Give the listing again in full and exactly, apart from its pictures.

Entries provided START

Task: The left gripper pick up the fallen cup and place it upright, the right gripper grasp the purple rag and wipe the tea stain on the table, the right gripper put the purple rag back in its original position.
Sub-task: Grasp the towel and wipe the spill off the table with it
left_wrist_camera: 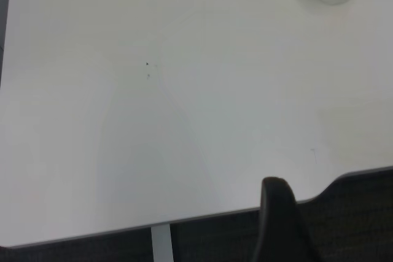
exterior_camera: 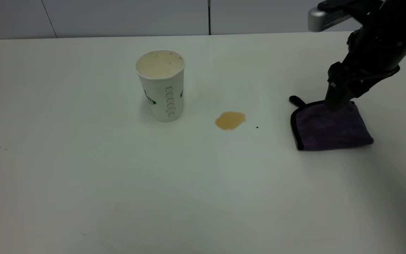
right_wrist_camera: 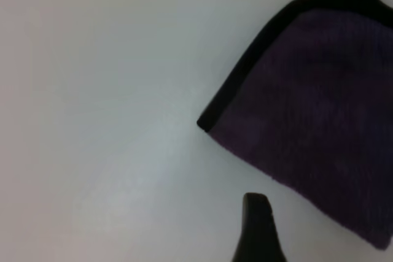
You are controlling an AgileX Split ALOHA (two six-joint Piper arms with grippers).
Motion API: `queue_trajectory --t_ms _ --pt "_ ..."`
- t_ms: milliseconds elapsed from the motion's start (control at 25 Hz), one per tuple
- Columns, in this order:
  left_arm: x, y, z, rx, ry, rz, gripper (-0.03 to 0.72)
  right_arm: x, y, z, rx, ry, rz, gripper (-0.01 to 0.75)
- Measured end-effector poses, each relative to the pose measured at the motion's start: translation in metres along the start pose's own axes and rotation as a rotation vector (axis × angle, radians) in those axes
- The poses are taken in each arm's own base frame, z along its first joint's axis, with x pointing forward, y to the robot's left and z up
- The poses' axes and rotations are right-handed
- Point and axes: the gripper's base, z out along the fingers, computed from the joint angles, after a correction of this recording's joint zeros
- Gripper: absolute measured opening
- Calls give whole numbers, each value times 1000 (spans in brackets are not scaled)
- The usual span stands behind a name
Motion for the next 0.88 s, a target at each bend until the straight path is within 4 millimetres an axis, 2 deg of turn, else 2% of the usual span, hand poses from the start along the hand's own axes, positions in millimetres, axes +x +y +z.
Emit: queue_trajectory --t_ms 200,480,880 --pt "0 0 0 0 0 0 477 -15 -8 33 12 26 -21 592" --pt "0 0 0 0 0 0 477 -23 -21 75 30 126 -18 592" --pt "0 0 0 0 0 0 477 -20 -21 105 -6 167 42 589"
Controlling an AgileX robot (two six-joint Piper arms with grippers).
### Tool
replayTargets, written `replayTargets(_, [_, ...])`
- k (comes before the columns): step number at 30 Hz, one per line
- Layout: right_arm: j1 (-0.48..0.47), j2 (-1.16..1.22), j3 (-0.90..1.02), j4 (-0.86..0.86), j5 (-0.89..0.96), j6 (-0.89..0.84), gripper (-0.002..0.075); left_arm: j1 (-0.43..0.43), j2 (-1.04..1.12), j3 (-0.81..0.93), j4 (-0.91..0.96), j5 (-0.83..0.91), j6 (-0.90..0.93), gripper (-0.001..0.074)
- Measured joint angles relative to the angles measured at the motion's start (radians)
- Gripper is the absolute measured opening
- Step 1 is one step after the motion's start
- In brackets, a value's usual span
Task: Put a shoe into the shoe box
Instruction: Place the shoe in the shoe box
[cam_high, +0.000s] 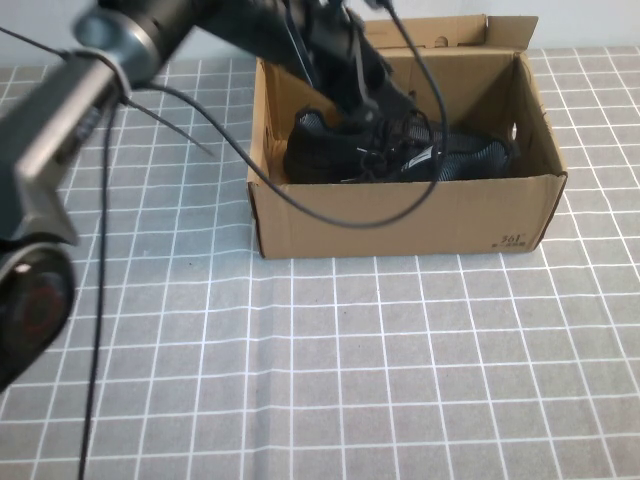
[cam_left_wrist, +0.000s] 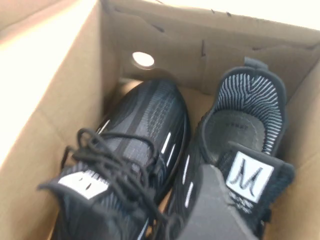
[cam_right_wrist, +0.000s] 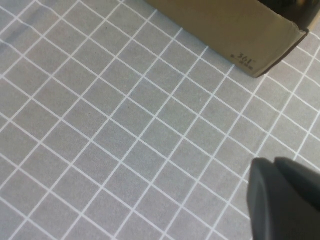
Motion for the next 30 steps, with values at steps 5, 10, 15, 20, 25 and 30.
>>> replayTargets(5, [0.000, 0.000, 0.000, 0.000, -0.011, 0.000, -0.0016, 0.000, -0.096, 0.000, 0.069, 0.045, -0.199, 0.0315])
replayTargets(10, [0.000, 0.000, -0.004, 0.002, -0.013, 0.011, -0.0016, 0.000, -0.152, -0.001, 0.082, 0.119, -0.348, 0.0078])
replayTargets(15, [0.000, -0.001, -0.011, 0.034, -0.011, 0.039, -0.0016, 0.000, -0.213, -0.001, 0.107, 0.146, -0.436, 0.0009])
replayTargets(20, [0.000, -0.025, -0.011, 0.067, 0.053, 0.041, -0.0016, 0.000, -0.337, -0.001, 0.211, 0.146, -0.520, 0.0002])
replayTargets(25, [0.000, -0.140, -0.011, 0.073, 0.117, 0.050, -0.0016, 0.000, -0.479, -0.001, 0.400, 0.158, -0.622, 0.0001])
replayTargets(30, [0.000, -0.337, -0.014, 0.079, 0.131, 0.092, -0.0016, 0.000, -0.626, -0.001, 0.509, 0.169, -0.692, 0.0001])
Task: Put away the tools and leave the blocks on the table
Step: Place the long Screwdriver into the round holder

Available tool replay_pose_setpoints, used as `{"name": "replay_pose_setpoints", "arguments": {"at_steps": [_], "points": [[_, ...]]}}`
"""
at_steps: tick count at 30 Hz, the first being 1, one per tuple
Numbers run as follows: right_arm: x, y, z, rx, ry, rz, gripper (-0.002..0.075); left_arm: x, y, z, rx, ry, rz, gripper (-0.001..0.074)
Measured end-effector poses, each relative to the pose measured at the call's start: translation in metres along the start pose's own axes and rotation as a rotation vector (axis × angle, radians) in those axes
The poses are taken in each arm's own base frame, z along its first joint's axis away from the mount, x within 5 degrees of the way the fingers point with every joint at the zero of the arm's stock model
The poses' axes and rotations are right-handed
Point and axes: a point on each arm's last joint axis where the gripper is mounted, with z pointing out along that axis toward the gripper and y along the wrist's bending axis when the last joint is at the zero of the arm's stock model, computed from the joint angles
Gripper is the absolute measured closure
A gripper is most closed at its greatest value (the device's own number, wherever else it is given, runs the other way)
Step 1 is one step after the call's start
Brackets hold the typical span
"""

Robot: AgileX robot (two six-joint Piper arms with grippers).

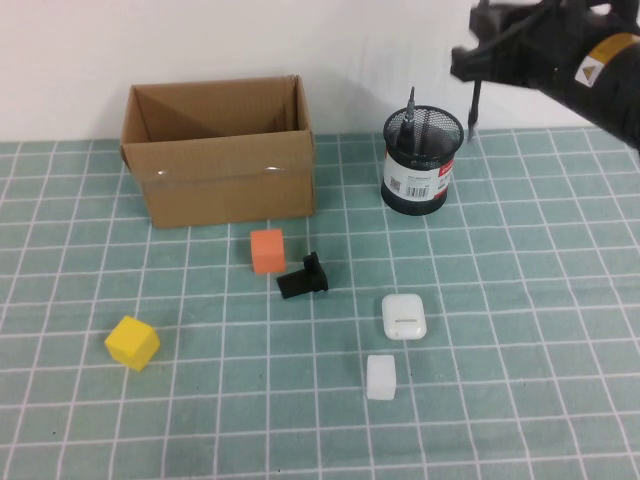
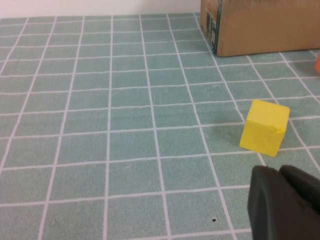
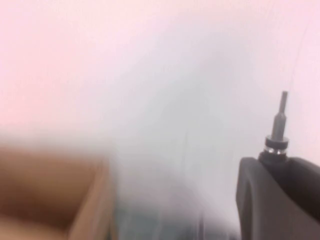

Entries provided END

## Written response
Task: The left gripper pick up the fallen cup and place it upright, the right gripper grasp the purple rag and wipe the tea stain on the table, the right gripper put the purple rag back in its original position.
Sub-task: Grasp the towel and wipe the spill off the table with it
left_wrist_camera: 
exterior_camera: 
right_wrist_camera: 
You are controlling an AgileX Split ALOHA (two six-joint Piper arms with grippers).
Motion API: `queue_trajectory --t_ms _ --pt "_ ..."`
- t_ms: milliseconds elapsed from the motion's start (control at 25 Hz), one per tuple
- Columns, in this order:
  left_arm: x, y, z, rx, ry, rz, gripper (-0.03 to 0.72)
  right_arm: x, y, z, rx, ry, rz, gripper (-0.01 to 0.75)
- Measured end-effector poses, each relative to the pose measured at the motion's start: translation in metres along the start pose's own axes and rotation as a rotation vector (axis × angle, radians) in those axes
- The poses are taken in each arm's own base frame, z along its first joint's axis, with x pointing forward, y to the robot's left and z up
- The poses' axes and rotations are right-handed
- Point and axes: the gripper's base, z out along the fingers, computed from the joint angles, after a correction of this recording's joint zeros
- Gripper: absolute measured opening
- Calls give whole numbers, each value times 1000 (spans in brackets are not scaled)
- The usual span stands behind a name
Motion for the next 0.88 s, a target at each bend until the straight path is within 4 millimetres an axis, 2 deg of turn, else 2% of the usual span, hand poses from the start along the hand's own axes, positions in millimetres, axes +x +y +z.
Emit: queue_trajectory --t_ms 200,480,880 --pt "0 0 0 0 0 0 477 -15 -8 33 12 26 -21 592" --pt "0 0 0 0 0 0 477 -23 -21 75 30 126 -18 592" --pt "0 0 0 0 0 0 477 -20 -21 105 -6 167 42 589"
Controlling an AgileX robot (two six-joint Piper arms with grippers).
### Tool
replayTargets, written `replayTargets(_, [_, ...])`
- k (comes before the columns): step number at 30 Hz, one per line
- Layout: right_arm: j1 (-0.48..0.47), j2 (-1.16..1.22), j3 (-0.90..1.02), j4 (-0.86..0.86), j5 (-0.89..0.96), j6 (-0.89..0.84), gripper (-0.002..0.075); left_arm: j1 (-0.43..0.43), j2 (-1.04..1.12), j3 (-0.81..0.93), j4 (-0.91..0.96), j5 (-0.83..0.91), j6 (-0.90..0.93), gripper (-0.001..0.074)
- Measured joint angles relative to the angles measured at the motion's start (radians)
- Gripper is the absolute measured opening
- Step 1 is one step after the motion's start
- In brackets, a value's usual span
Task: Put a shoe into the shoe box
Instruction: Place the shoe in the shoe box
[cam_high, +0.000s] 
[cam_left_wrist, +0.000s] 
[cam_right_wrist, +0.000s] 
Motion for the next 30 steps, with values at steps 5, 10, 15, 20, 25 and 30.
>>> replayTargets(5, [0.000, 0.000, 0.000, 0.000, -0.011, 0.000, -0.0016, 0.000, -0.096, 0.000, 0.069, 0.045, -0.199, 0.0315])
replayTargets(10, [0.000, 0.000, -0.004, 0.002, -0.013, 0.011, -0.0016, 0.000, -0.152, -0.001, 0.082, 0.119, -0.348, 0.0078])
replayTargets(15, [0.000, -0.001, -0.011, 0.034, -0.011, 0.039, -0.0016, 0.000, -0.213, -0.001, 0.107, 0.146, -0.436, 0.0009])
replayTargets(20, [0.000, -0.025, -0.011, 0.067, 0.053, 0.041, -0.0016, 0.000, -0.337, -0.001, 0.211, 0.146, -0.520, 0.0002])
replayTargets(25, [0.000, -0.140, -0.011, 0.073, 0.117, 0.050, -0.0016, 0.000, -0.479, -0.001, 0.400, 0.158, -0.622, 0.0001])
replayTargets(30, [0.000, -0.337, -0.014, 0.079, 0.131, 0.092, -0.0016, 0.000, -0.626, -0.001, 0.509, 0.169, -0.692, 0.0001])
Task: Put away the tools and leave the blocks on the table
Step: Place the long Screwdriver into the round holder

Available tool replay_pose_setpoints, used as `{"name": "replay_pose_setpoints", "arguments": {"at_steps": [_], "points": [[_, ...]]}}`
"""
at_steps: tick count at 30 Hz, the first being 1, one per tuple
Numbers run as follows: right_arm: x, y, z, rx, ry, rz, gripper (-0.002..0.075); left_arm: x, y, z, rx, ry, rz, gripper (-0.001..0.074)
Measured end-effector poses, each relative to the pose measured at the call's start: translation in metres along the start pose's own axes and rotation as a rotation vector (axis × angle, radians) in those axes
The poses are taken in each arm's own base frame, z along its first joint's axis away from the mount, x within 5 degrees of the way the fingers point with every joint at the zero of the arm's stock model
The poses' axes and rotations are right-handed
Point and axes: a point on each arm's last joint axis where the gripper is mounted, with z pointing out along that axis toward the gripper and y along the wrist's bending axis when the last joint is at the zero of the arm's stock model, computed from the joint angles
Gripper is the absolute measured closure
A gripper is most closed at its greatest value (the device's own number, wherever else it is given, runs the other way)
Step 1 is one step after the call's start
Brackets hold the typical span
"""

Robot: AgileX robot (two six-joint Piper arms with grippers).

The exercise asks for nothing more than this.